Publié le 17 octobre 2023 16:37:00. Les affrontements frontaliers entre l’armée pakistanaise et les talibans afghans s’intensifient, faisant craindre une escalade du conflit et impliquant des jeux d’influence complexes de la part de la Chine, de l’Inde et des États-Unis.
- Des affrontements le long de la frontière afghano-pakistanaise ont fait des dizaines de victimes des deux côtés.
- Un cessez-le-feu fragile a été conclu, mais les accusations mutuelles de violations persistent.
- La situation est exacerbée par les tensions géopolitiques régionales, notamment les intérêts divergents de la Chine, de l’Inde et des États-Unis.
La tension entre le Pakistan et l’Afghanistan a atteint un point critique ces dernières semaines, culminant avec des affrontements armés dans la nuit du 11 au 12 octobre. L’armée pakistanaise s’est engagée contre les forces talibanes, entraînant des pertes humaines significatives, tant du côté militaire que civil, notamment en Afghanistan. La frontière a été fermée, y compris le col de Khyber, un point de passage crucial. Un cessez-le-feu de quarante-huit heures a été négocié avec difficulté, mais les deux parties s’accusent mutuellement de l’avoir violé.
Kaboul a publiquement accusé le Pakistan de deux frappes aériennes sur son territoire la semaine dernière, ciblant la capitale et la province de Paktika, où des commerces auraient été détruits. Islamabad n’a pas officiellement revendiqué ces actions. Le porte-parole de l’armée pakistanaise, Ahmed Chaudhry, a réaffirmé la position de son pays : « Le gouvernement pakistanais ne confirme ni ne nie les opérations militaires le long de la frontière, mais il ne tolérera aucune atteinte à sa souveraineté territoriale et ne permettra à personne de fournir un refuge à des groupes terroristes qui menacent ses citoyens. » Il a également lancé un avertissement à l’Afghanistan, lui demandant de cesser d’héberger des terroristes, en particulier ceux du Tehrik-i-taliban Pakistan (TTP), les talibans pakistanais.
Selon des sources, le régime taliban a permis l’établissement d’une zone libre le long des 2 600 kilomètres de frontière avec le Pakistan, où divers groupes fondamentalistes ont établi leurs bases opérationnelles. En représailles, le Pakistan est accusé de financer, par l’intermédiaire de fondations internationales, l’État islamique – Khorassan (Isis-K), qui opère en Afghanistan et combat les talibans.

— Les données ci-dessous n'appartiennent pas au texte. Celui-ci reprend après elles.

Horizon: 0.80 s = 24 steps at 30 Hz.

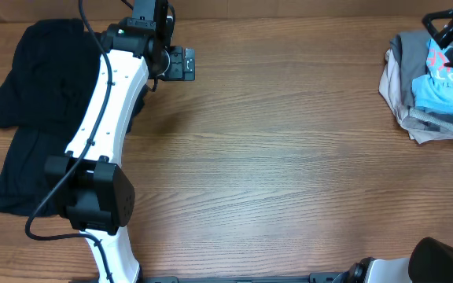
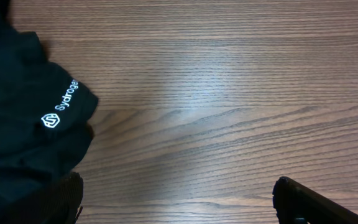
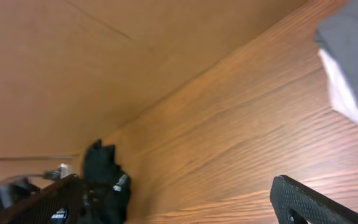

Cette situation complexe a des implications géopolitiques considérables. Une guerre ouverte entre le Pakistan et l’Afghanistan pourrait déstabiliser l’ensemble de la région. Depuis le retrait des États-Unis, la Chine est devenue le principal partenaire de Kaboul, s’emparant des principales ressources minières du pays. Pékin souhaiterait également obtenir le contrôle de la base de Bagram, ce qui inquiète Washington, qui tente de reprendre pied dans la région. La Chine cherche également à renforcer son influence en Asie centrale et à contrer les séparatistes ouïghours actifs au Turkestan chinois.
Le Pakistan, allié de Pékin, entretient également des liens étroits avec les États-Unis. La Chine a apporté une assistance militaire au Pakistan lors du conflit de mars dernier avec l’Inde, notamment en matière de renseignement. Le conflit séculaire entre New Delhi et Islamabad pourrait donc influencer les prochaines actions, d’autant plus que l’Afghanistan a ouvert des canaux diplomatiques et commerciaux avec l’Inde. Les talibans cherchent à briser leur isolement international et le gouvernement indien a exprimé son intention de rouvrir une ambassade à Kaboul et d’accroître sa présence diplomatique, commerciale et militaire dans la région. L’Afghanistan, historiquement un terrain de conflit, est désormais sous le contrôle des talibans depuis quatre ans. Ces derniers cherchent à s’intégrer sur la scène internationale, une perspective facilitée par le soutien de Pékin et, potentiellement, de l’Inde, ce qui pourrait relancer leur économie en difficulté.